• **EXERCISE PROMPT**
The records below hold a stretch from the line with "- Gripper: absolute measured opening" through the line with "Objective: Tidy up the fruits"; return exactly those lines, ends included, and nothing more.

• **THE INPUT**
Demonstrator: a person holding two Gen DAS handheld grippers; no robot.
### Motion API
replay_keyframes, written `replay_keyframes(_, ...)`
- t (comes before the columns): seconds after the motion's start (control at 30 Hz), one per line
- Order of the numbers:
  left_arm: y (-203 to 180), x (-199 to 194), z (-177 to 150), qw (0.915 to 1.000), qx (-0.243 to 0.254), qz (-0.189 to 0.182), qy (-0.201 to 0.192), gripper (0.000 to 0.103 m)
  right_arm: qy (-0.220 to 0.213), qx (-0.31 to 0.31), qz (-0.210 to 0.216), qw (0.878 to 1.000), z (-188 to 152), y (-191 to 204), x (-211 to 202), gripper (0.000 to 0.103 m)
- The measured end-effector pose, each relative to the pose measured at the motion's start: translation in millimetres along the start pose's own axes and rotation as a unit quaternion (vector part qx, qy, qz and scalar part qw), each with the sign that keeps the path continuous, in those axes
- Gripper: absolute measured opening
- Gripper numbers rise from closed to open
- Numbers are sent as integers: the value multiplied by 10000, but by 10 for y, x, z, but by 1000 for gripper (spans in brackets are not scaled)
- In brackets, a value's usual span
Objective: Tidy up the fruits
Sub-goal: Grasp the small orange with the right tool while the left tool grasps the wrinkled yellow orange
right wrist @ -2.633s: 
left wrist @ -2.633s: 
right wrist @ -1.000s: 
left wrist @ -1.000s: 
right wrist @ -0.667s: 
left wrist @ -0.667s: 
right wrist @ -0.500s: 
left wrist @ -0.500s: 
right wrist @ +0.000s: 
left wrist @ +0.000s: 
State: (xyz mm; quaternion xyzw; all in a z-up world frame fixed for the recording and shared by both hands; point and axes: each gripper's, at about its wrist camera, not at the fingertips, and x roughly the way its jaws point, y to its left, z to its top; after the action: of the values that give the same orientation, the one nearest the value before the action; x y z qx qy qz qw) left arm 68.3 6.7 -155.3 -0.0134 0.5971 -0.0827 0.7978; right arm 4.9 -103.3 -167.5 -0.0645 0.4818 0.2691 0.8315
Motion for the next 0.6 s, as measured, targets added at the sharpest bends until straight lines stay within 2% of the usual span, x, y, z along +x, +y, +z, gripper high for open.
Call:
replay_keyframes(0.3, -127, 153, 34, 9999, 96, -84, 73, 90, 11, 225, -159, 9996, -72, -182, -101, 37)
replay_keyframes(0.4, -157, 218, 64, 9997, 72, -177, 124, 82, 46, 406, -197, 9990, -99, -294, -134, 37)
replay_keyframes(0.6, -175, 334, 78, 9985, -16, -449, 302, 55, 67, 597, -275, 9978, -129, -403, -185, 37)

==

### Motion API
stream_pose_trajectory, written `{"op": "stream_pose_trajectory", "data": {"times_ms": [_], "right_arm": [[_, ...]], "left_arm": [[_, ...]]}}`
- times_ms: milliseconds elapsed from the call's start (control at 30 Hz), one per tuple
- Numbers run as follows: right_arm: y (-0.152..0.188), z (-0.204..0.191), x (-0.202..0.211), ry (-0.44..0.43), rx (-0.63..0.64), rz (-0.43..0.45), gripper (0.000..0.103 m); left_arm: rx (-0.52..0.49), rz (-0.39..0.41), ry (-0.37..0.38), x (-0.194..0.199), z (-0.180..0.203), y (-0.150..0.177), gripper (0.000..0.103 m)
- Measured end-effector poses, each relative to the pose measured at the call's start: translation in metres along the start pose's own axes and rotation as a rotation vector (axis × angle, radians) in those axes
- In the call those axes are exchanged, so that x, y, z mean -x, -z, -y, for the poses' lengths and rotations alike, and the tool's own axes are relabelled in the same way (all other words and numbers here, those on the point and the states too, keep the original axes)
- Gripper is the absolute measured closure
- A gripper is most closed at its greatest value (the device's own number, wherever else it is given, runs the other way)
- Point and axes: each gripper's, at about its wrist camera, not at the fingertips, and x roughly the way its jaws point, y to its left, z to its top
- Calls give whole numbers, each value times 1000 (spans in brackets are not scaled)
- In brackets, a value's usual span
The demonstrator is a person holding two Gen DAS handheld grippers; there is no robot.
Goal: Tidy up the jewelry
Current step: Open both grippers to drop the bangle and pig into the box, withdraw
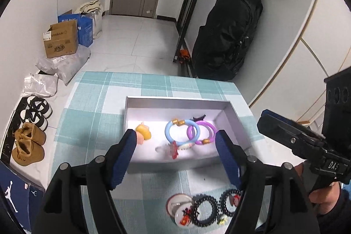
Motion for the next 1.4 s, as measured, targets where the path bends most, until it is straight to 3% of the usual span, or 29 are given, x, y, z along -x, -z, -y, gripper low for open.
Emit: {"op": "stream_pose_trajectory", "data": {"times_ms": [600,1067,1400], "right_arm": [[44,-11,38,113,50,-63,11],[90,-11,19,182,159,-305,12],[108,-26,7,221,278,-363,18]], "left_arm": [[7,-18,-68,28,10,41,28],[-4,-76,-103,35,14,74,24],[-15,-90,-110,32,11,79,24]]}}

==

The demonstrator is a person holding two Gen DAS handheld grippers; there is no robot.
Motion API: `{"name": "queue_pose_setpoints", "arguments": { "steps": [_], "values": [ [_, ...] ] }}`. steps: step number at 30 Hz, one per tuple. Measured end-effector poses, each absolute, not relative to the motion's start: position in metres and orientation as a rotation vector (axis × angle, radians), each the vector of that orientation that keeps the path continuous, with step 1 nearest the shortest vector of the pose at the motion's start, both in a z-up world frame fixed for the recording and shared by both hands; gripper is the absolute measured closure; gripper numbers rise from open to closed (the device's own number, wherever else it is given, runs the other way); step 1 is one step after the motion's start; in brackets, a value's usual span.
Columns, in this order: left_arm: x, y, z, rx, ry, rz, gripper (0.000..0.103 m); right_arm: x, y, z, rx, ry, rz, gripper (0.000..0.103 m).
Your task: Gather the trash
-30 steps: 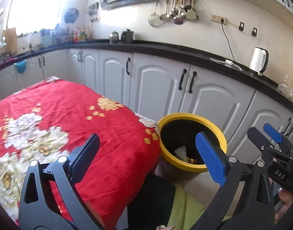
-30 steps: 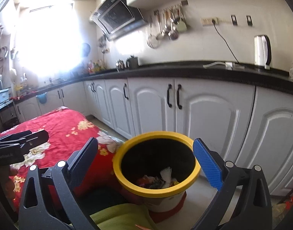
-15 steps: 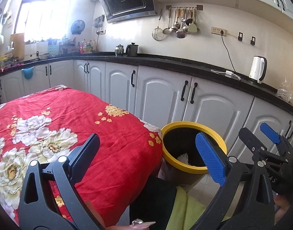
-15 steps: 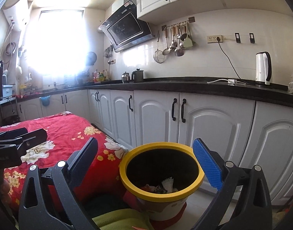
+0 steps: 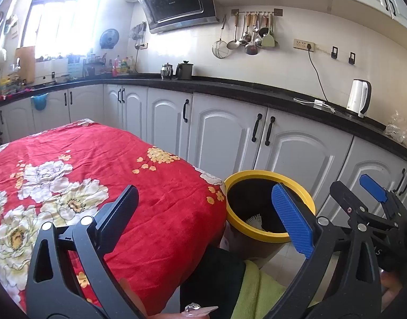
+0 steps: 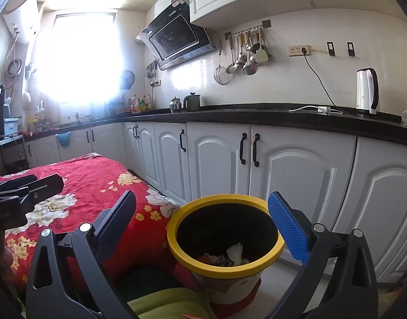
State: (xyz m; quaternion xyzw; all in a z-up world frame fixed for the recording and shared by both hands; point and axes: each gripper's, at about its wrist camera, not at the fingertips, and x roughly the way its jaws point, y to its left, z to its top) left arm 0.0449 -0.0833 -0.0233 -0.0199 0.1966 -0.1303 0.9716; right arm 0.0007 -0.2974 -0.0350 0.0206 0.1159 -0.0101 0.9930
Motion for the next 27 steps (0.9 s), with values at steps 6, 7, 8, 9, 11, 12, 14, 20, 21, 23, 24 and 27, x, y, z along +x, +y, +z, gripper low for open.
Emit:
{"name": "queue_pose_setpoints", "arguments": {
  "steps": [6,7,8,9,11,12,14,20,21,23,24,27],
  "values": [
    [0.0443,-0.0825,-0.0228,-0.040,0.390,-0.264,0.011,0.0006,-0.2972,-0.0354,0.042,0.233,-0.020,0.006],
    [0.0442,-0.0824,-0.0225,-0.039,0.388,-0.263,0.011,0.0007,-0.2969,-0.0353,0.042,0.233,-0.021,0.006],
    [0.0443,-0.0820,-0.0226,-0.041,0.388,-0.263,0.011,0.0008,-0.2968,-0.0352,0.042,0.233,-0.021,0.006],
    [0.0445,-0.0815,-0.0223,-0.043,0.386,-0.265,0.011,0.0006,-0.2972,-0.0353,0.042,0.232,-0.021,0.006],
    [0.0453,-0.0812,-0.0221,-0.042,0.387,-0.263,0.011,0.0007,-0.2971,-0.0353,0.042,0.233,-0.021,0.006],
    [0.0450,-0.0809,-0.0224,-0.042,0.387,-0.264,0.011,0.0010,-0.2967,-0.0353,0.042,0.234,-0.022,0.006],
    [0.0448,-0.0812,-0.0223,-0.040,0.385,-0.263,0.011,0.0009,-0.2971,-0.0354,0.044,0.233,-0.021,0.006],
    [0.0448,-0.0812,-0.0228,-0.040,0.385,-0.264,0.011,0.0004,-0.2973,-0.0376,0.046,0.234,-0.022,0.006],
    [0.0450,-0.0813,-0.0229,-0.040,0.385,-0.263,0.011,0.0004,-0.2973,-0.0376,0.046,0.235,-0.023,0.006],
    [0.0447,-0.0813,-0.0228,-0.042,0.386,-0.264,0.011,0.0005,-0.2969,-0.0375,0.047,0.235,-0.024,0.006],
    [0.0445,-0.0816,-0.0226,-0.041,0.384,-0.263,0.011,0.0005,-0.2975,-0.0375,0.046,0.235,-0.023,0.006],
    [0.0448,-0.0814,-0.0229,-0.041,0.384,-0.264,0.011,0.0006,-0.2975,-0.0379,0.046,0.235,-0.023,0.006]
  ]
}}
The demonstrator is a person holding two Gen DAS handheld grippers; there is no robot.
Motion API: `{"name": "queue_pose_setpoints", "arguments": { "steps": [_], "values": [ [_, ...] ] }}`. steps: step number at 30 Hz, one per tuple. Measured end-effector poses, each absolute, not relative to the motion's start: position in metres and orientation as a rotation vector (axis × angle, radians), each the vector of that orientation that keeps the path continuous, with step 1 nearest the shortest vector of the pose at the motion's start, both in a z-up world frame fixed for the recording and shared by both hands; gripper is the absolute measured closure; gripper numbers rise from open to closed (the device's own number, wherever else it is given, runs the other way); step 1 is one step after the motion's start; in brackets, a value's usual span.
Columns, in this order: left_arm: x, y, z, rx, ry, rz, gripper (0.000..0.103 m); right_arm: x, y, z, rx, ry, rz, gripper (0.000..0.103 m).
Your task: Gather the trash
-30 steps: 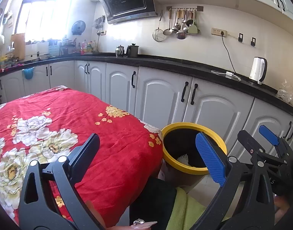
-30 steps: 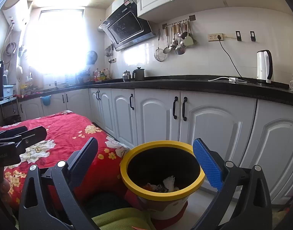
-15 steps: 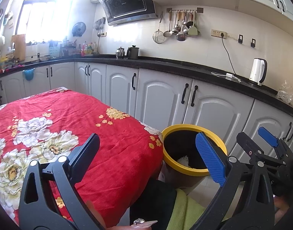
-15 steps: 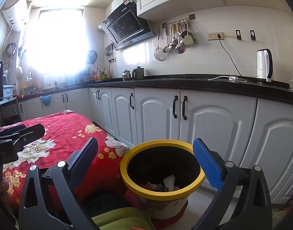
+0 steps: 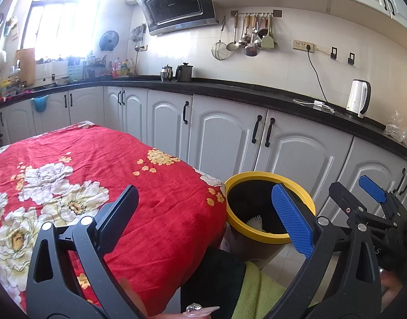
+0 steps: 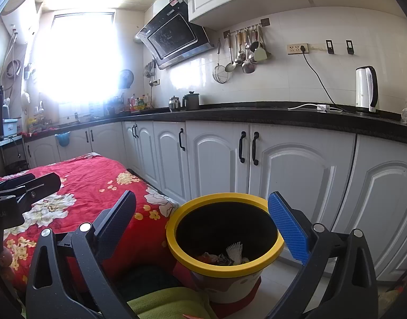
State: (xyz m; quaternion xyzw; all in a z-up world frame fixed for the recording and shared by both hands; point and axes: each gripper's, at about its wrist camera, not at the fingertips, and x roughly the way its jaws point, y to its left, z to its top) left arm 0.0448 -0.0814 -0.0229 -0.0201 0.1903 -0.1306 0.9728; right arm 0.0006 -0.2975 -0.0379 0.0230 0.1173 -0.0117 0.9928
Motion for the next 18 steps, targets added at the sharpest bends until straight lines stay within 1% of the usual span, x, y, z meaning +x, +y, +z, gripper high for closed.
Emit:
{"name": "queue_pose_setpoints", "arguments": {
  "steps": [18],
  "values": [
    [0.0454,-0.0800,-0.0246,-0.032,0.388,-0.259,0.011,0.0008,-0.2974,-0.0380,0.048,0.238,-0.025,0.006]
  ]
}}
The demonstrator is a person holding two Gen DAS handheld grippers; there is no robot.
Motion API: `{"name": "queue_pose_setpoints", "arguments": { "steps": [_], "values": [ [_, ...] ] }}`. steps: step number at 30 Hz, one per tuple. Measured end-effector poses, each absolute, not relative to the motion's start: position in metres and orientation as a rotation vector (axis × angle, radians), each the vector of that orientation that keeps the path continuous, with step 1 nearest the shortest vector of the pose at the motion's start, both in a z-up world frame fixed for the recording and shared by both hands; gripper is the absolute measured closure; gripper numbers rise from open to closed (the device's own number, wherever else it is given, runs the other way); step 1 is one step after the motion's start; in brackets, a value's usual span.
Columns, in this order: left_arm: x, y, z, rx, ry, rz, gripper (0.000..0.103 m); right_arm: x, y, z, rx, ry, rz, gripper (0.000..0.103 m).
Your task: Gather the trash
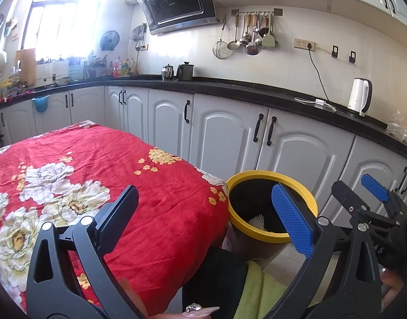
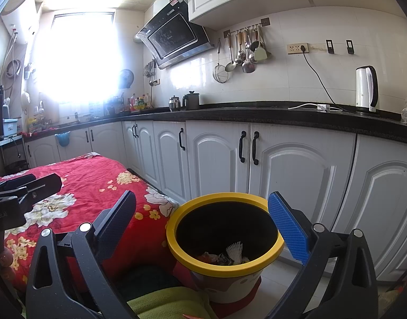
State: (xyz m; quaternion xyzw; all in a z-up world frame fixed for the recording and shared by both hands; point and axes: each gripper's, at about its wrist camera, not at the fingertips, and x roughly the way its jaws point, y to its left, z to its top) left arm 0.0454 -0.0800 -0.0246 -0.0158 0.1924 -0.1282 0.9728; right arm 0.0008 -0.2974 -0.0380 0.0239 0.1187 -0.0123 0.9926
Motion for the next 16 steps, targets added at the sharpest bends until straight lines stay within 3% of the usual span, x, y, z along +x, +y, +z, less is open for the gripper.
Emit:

• **ANSWER SECTION**
- Gripper: absolute measured opening
- Gripper numbers rise from closed to open
- Numbers are sent as integers: the value multiplied by 10000, but by 10 for y, x, z, but by 1000 for gripper (spans in brackets are not scaled)
- In brackets, a value's usual span
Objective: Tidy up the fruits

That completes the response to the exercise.